Crédit : Nephthali Ledy
Cependant, l’ampleur réelle de la situation reste difficile à cerner. « Un seul cas dans une communauté comme les nôtres ne peut pas vivre isolé », prévient le Dr Ouyi, laissant entendre que le nombre de cas non signalés pourrait être bien plus élevé que ce que les chiffres officiels indiquent.
Face à cette urgence, le comité de crise a pour mission de sensibiliser les populations et de distribuer des produits pharmaceutiques tels que le chlore. L'Agence nationale d'assainissement et de salubrité publique (ANASAP) a également été mobilisée pour collecter les ordures et procéder à la désinfection des zones touchées, a précisé le ministre.
Un levier communautaire clé dans la lutte contre le choléra
L'implication des communautés est essentielle pour éviter une propagation à grande échelle. « Elles jouent un rôle crucial dans la prévention du choléra. Il est primordial qu'elles participent activement à l'amélioration des pratiques d'hygiène, à la gestion de l'assainissement et à la surveillance locale des risques sanitaires », souligne le Dr Koffi Atassé Serge, médecin de santé publique spécialisé en épidémiologie et santé communautaire. Il insiste également sur la nécessité pour les communautés de signaler rapidement les cas suspects de diarrhée aiguë.
Déjà, plusieurs quartiers sont sur le qui-vive. Dans les zones endémiques, où l'assainissement est souvent insuffisant et où l'usage de toilettes publiques est répandu, la consommation d'aliments de rue reste une habitude courante, souvent sans respect des règles d'hygiène. La mobilisation est donc urgente.
Dans le quartier de Bè Wété, par exemple, voisin de la zone affectée, le Comité de développement du quartier (CDQ) a pris des mesures immédiates. « Nous avons contacté les centres de santé privés, les leaders communautaires et les ONG pour éradiquer cette maladie », déclare Napoléon Akpaloo, président du comité. Les femmes jouent ici un rôle clé, s'appuyant sur leurs réunions hebdomadaires pour organiser des actions de sensibilisation.
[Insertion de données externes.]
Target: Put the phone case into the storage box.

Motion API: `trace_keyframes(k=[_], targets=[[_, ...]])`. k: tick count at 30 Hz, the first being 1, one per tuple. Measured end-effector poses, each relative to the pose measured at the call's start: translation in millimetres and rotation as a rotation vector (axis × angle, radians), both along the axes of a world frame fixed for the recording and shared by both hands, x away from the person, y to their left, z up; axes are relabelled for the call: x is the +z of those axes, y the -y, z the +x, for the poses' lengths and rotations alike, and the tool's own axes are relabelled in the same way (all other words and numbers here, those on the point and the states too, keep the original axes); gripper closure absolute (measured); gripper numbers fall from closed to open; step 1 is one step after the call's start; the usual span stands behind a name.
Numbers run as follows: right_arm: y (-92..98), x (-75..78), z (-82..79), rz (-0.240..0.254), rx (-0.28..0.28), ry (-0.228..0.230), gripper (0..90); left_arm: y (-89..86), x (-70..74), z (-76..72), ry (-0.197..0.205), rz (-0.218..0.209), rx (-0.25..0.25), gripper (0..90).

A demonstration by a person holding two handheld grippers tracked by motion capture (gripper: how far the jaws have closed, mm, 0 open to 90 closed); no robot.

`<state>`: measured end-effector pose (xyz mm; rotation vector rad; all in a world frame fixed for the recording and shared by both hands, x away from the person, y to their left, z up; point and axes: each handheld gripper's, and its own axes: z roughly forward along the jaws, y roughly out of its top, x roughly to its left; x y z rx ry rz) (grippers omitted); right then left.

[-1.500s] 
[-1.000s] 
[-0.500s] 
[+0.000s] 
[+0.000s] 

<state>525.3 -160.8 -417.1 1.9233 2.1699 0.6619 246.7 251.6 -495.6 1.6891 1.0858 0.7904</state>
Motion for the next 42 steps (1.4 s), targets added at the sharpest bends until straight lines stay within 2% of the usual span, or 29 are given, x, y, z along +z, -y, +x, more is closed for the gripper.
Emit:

À Akodésséwa, un autre quartier sous surveillance, des campagnes d'information ont été lancées dans les lieux publics. « Dès que nous avons entendu parler de la maladie, nous avons intensifié les efforts à la gare routière, au marché et devant les toilettes publiques pour rappeler à chacun les règles d’hygiène », précise Kougnima Max, président du CDQ.
Pour aller plus loin
Le soutien des volontaires de la Croix-Rouge togolaise (CRT) est également déterminant dans la prévention. « Nos volontaires sont mobilisés pour des activités d'hygiène, de désinfection des lieux publics et de distribution de comprimés de chlore. Ils sensibilisent aussi les communautés sur les précautions à prendre concernant l'eau, la nourriture et le lavage des mains », explique le Dr Koffi Nsoukpoe, responsable du département Santé de la CRT.
Des défis persistants
Malgré l’expérience du Togo dans la gestion du choléra, des obstacles subsistent, notamment en matière de détection rapide des cas. Le manque de tests de diagnostic rapide (TDR) complique la capacité des autorités à réagir de manière proactive. « Tant que nous n’avons pas de TDR, il est difficile d'affirmer que la situation est sous contrôle. Ces tests sont essentiels pour rompre la chaîne de contamination », reconnaît le Dr Tante Ouyi.
Pour vaincre durablement cette épidémie, une approche intégrée est nécessaire, associant prévention, accès à l'eau potable et à des installations sanitaires adéquates, ainsi qu'une surveillance renforcée. La mobilisation des communautés, en première ligne face à cette menace, demeure un atout clé dans cette lutte contre une maladie qui continue de ravager en silence.